Today I am a week "overdue". I know the average for a first time mom is 41 weeks and one day, I know all this... I know she will "come on her birthday"... I know, I know I know... but this is getting R I D I C U L O U S ...

I am snapping at my husband.

I am having emotional breakdowns.

I am begging this poor baby to come out.

I am pacing back and forth in my backyard.

My nipples haven't seen so much action.

*sigh*


I am beginning to feel defective but I know I am not... I know I should be really happy and thankful, this pregnancy has been great (until 2 weeks ago argh) and some women have all these contractions and don't dialate at all.. but I can't help feeling so frustrated.

I wanna meet my little girl so badly and just know everything is okay....

Everyday I am like "maybe today"...

I guess that is all I can do for now because I am not willing to try anything else until I am well over a week overdue (like blue and black cohosh etc)....


Oh well.

Maybe today...

*sigh*
post #2 of 5
Oh mama I know how you feel. With DD I was 3 weeks over my due date. It got really old. Plus it was really hot then too. This time around, I am way more patient. Although I really want to hold my baby. Soon enough your baby will be here. I am sorry that you are feeling so crappy. I have read that a salad that has both balsamic and gorgonzola can start labor :LOL Too bad I am so huge, that none of my clothes fit me or I would be going out to lunch.

Today would be a great day to have a baby. And I am proud of you, as a first time mama to have the patience to wait it out. Think of all the mainstreamers that have had inductions already . You are doing great


darkstar
post #3 of 5
Let me provide you with the slightest bit of a ray of sunshine...
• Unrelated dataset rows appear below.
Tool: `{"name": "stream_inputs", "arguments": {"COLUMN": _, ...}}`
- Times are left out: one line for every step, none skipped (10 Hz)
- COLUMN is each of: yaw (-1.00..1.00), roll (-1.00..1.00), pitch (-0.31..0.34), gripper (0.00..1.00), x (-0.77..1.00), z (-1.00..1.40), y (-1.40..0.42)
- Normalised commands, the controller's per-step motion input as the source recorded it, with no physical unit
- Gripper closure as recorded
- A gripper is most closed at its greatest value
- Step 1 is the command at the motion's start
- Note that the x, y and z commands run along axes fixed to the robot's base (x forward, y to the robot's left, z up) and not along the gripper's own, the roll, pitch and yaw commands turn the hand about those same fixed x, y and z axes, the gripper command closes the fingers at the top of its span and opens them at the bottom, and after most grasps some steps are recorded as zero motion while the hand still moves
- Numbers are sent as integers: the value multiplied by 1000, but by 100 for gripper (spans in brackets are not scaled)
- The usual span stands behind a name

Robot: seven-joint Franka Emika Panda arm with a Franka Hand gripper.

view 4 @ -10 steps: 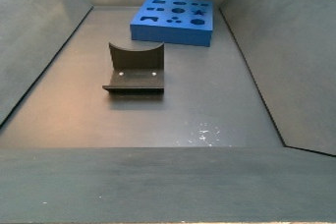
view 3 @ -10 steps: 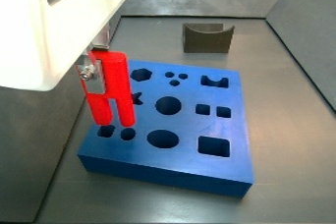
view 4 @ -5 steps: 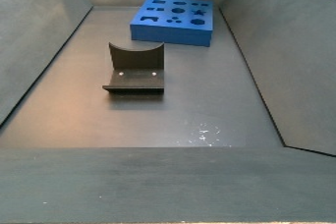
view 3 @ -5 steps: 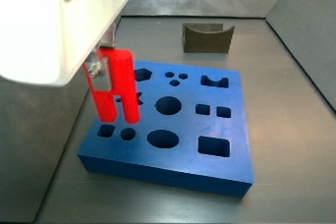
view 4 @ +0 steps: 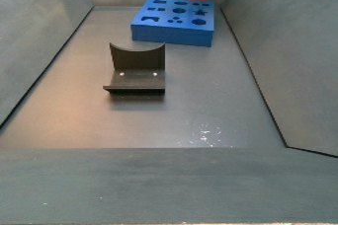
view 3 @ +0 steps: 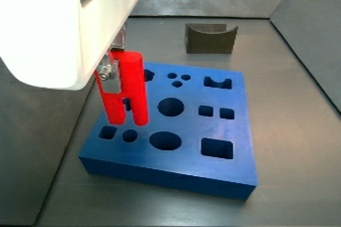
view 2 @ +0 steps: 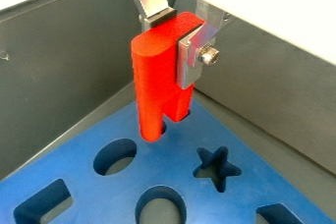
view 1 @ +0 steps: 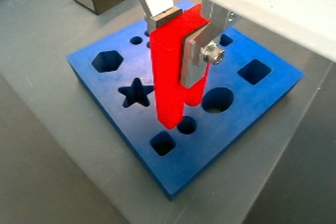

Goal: Pick up the square-circle object. Move up. Rotate the square-circle object. Place the square-circle object on the fixture. Regrasp the square-circle object. Move to above the board. Insert the square-circle object.
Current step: Insert the square-circle object.

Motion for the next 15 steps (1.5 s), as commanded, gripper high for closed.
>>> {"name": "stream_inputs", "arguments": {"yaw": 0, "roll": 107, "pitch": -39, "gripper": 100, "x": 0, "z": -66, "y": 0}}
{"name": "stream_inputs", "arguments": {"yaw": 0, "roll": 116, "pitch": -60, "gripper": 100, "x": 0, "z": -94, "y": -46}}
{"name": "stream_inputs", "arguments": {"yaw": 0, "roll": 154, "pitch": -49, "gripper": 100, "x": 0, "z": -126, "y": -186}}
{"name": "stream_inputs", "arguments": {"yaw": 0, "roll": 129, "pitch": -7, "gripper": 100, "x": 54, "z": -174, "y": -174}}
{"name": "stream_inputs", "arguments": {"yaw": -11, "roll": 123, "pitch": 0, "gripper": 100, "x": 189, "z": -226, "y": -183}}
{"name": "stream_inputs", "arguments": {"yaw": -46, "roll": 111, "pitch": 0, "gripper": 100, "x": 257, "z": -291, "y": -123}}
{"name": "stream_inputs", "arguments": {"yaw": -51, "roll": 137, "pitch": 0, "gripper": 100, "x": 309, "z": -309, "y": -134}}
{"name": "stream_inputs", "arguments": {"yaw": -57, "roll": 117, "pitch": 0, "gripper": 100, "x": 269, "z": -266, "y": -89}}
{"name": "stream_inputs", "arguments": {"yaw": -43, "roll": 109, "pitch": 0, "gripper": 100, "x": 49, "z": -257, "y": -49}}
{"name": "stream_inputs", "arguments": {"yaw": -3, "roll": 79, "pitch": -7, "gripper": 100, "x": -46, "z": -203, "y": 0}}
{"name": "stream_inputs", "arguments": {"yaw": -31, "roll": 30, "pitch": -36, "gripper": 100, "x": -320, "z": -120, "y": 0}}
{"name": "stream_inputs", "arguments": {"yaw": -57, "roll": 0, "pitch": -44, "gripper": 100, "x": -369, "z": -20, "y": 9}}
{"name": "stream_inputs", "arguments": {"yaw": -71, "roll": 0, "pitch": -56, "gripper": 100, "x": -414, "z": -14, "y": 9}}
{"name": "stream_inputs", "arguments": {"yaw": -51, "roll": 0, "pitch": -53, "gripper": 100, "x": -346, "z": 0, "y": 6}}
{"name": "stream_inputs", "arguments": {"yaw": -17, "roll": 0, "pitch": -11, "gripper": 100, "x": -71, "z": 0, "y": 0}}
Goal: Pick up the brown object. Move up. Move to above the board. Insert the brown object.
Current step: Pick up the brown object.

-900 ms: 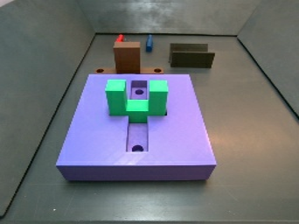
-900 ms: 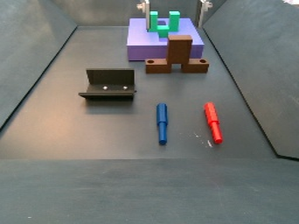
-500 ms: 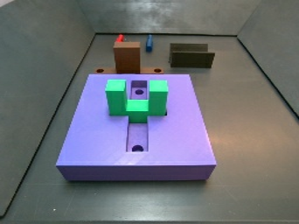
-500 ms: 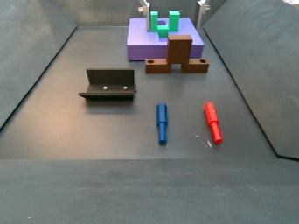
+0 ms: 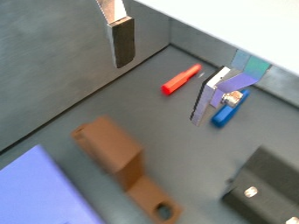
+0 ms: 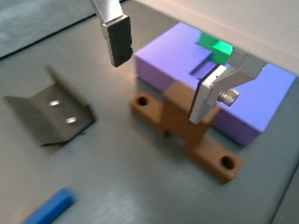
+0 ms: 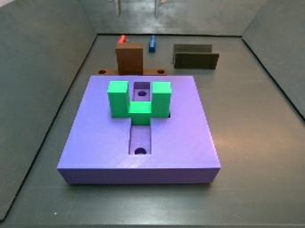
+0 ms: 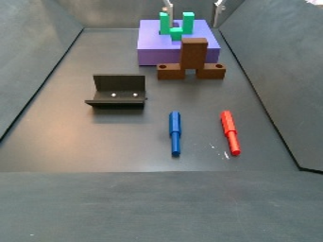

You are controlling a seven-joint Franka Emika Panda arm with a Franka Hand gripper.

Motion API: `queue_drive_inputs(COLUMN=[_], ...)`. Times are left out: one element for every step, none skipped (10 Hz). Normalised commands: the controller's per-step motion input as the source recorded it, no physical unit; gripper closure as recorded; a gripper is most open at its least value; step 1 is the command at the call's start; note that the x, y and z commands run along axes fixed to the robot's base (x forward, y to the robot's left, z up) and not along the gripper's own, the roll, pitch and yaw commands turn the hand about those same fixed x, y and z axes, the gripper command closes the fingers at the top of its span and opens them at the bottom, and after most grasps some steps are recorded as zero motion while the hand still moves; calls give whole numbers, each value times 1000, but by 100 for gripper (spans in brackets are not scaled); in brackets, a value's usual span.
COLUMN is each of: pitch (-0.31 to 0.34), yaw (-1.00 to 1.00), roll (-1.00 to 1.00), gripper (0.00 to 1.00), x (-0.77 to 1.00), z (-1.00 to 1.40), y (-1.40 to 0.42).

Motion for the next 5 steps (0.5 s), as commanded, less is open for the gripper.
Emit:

My 3rd baby was my only that I had prodromal labor with. And, let me tell you, it sucked big time. I was well into dialation when I began labor, effaced, etc. For a week (or more) I'd wake up with ctx that were not hurting, not progressing, just present enough to make me pissed off.
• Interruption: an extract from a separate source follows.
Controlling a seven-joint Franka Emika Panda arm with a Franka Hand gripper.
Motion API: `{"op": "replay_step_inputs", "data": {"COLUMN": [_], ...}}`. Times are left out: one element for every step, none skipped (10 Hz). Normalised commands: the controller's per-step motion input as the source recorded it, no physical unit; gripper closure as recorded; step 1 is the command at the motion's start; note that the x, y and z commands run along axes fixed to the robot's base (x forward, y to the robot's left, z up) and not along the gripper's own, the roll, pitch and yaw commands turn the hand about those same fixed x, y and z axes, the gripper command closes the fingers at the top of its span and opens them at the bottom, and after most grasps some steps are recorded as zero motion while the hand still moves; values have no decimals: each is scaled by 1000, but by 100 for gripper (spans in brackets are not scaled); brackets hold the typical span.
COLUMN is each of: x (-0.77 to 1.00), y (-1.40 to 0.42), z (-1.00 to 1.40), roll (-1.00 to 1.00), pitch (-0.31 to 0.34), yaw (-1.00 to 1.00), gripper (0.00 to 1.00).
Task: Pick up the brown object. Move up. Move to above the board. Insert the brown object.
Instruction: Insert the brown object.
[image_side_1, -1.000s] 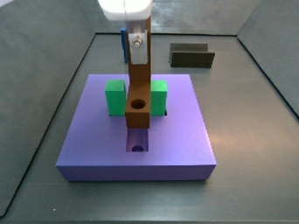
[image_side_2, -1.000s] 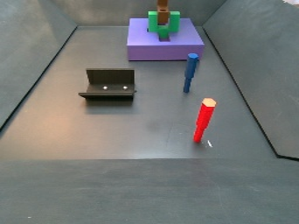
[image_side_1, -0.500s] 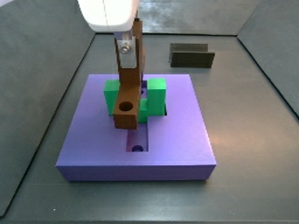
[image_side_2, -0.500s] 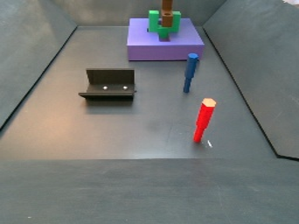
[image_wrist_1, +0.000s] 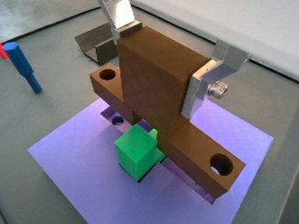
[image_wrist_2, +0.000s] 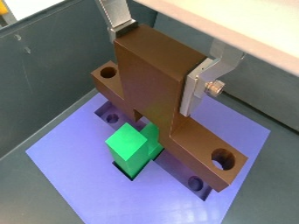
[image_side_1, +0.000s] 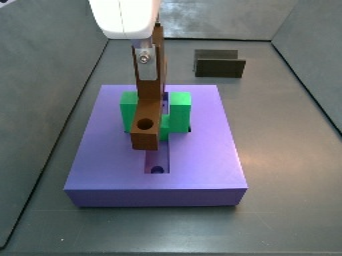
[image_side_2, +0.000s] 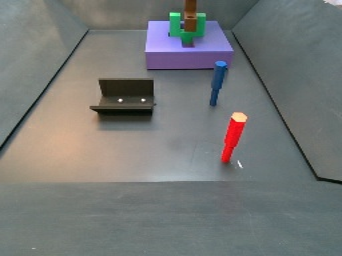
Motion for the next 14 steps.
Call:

One morning, I decided enough was enough. I was going to walk until this baby fell out. It did nothing but make me pissed off and exhausted.

A couple of days later, labor began, and it was the simplest, fastest labor I've ever had. I was laughing with my audience until pushing. It was great!

So, the moral of my prodromal labor story is that it *can* mean for a pissed off beginning, but for me the real labor was well worth the prodromal.

Oh, I hope you are holding your baby soon.
post #4 of 5
I'm so right there with you. I keep getting these annoying contractions that get my hopes up as well. It's so hard to just let it go. It's so hard to not sit and think about it all the time. I feel as though I have to keep myself ultra busy so I don't keep harping on the fact that I'm a week past and feeling like a whale. Today I am going to scrub my house *again*. I can't even imagine going three weeks overdue. And I'm sure that since I just said that, I've jinxed myself.
post #5 of 5
Well I am still here too. Dh & I did the deed & still nothing, all that work for nothing, ha ha! It is hard to move around anymore. My nipples are sore from so much stimulation.

I ended up staying home & really cleaning my house yesterday. My friend brought me lunch. I even mopped the bathroom & entry way on hands & knees. Today I will do the kitchen, not sure if it will be hands & knees since that did not really help.

I had moments of body failure espisodes yesterday. I even cried. I told her to come out. I had DH & DD & DS tell her to come out. It is really getting hard to trust my body. I know if I walked into that hospital right now & my Doc was on, or any Doc, they would C-Sec me in a heartbeat. I think about that now. (It is not what I want, but at times I seem so desperate.) I just keep telling myself, I am not "overdue", 42 weeks is overdue. I can grow a baby, I can birth a baby. If I can ovulate & have periods, I can start labor, right??? I am not broken, I am not broken. She will be born when she wants to be born.
(Why is it that we tell ourselves these things & then the slightest doubt creeps in & tears it all apart!!!!!

I am so glad I am not alone. Not that I want everyone as miserable as me, but it helps to know I am not alone. Have a great day ladies. Soon, very soon our babies will be born, healthy & strong.